SMALL AND MICRO-BUSINESS IMPACT ANALYSIS
Ms. Perkins has also determined that there will be no effect on small businesses
or micro-businesses required to comply with the sections as proposed. This
was determined by interpretation of the rules that small businesses and micro-businesses
will not be required to alter their business practices in order to comply
with the sections. There are no anticipated economic costs to persons who
are required to comply with the sections as proposed because additional training
requirements are not expected to increase the cost of meeting existing training
requirements. There is no anticipated negative impact on local employment.
PUBLIC BENEFIT
In addition, Ms. Perkins has also determined that for each year of the
first five years the sections are in effect, the public will benefit from
adoption of the sections.
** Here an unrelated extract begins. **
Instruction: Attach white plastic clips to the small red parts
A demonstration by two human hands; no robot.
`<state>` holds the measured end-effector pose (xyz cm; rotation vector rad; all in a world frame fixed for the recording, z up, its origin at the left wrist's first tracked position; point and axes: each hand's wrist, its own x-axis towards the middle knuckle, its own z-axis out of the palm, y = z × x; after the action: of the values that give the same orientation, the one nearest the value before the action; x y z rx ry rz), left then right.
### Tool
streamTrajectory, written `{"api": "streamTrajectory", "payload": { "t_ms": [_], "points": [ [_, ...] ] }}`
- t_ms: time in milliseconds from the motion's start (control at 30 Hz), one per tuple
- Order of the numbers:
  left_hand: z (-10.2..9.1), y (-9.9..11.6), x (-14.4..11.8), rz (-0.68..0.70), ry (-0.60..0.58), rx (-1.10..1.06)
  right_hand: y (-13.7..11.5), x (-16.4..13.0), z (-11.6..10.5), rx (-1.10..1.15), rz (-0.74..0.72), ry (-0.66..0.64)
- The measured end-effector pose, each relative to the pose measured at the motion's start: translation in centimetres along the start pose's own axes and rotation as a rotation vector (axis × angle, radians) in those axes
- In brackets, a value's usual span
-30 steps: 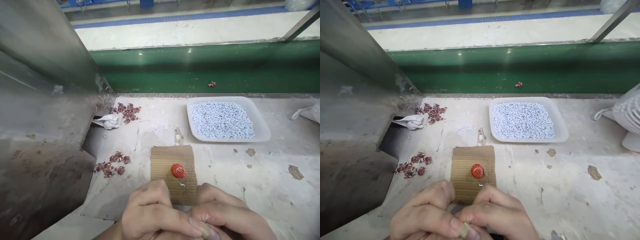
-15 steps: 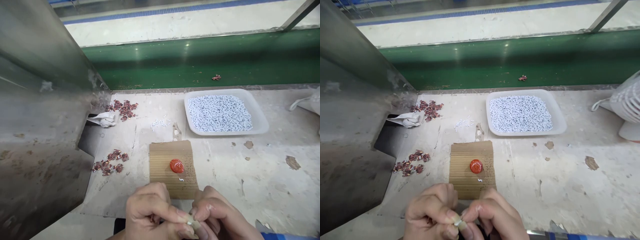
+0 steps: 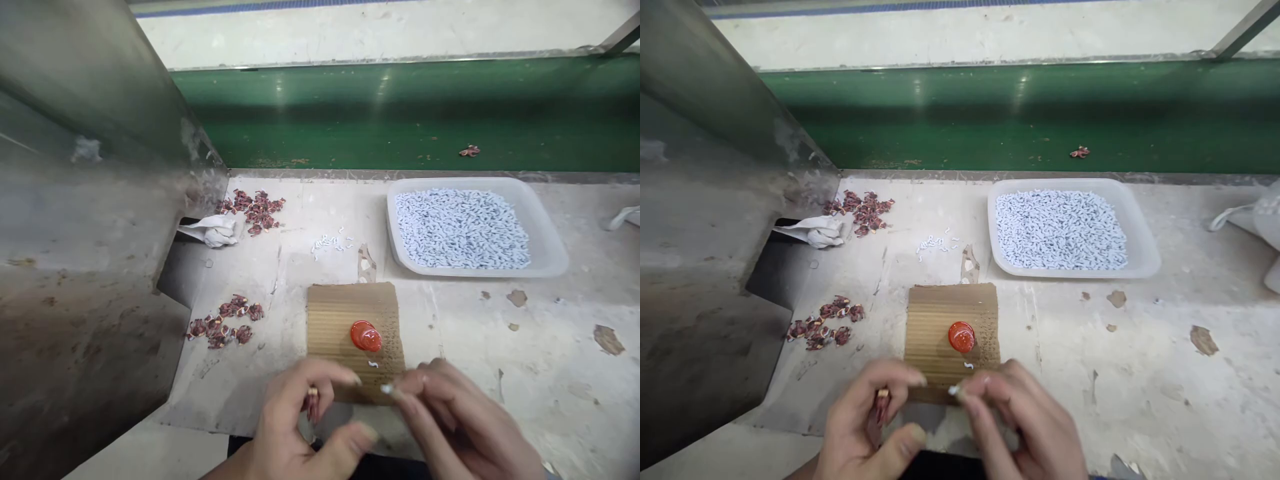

The public benefit anticipated as a result of enforcing
or administering the sections is to ensure that chemical dependency treatment
facilities make safe and limited use of restraint and seclusion interventions,
appropriately train relevant staff for that purpose, and, in doing so, better
protect the welfare of their clients.
REGULATORY ANALYSIS
The department has determined that this proposal is not a "major environmental
rule" as defined by Government Code, §2001.0225. "Major environmental
rule" is defined to mean a rule the specific intent of which is to protect
the environment or reduce risk to human health from environmental exposure
and that may adversely affect, in a material way, the economy, a sector of
the economy, productivity, competition, jobs, the environment or the pubic
health and safety of a state or a sector of the state. This proposal is not
specially intended to protect the environment or reduce risks to human health
from environmental exposure.
TAKINGS IMPACT ASSESSMENT
The department has determined that the proposed amendments do not restrict
or limit an owner's right to his or her property that would otherwise exist
in the absence of government action and, therefore, do not constitute a taking
under Government Code, §2007.043.
PUBLIC COMMENT
Comments on the proposal may be submitted to Jane Guerrero, Facility Licensing
Group, Regulatory Licensing Unit, Department of State Health Services, 1100
West 49th Street, Mail Code 1980, Austin, Texas 78756, 512/834-6639 or by
email to jane.guerrero@dshs.state.tx.us. Comments will be accepted for 30
days following publication of the proposal in the
Texas Register
.
LEGAL CERTIFICATION
The Department of State Health Services General Counsel, Cathy Campbell,
certifies that the proposed rules have been reviewed by legal counsel and
found to be within the state agencies' authority to adopt.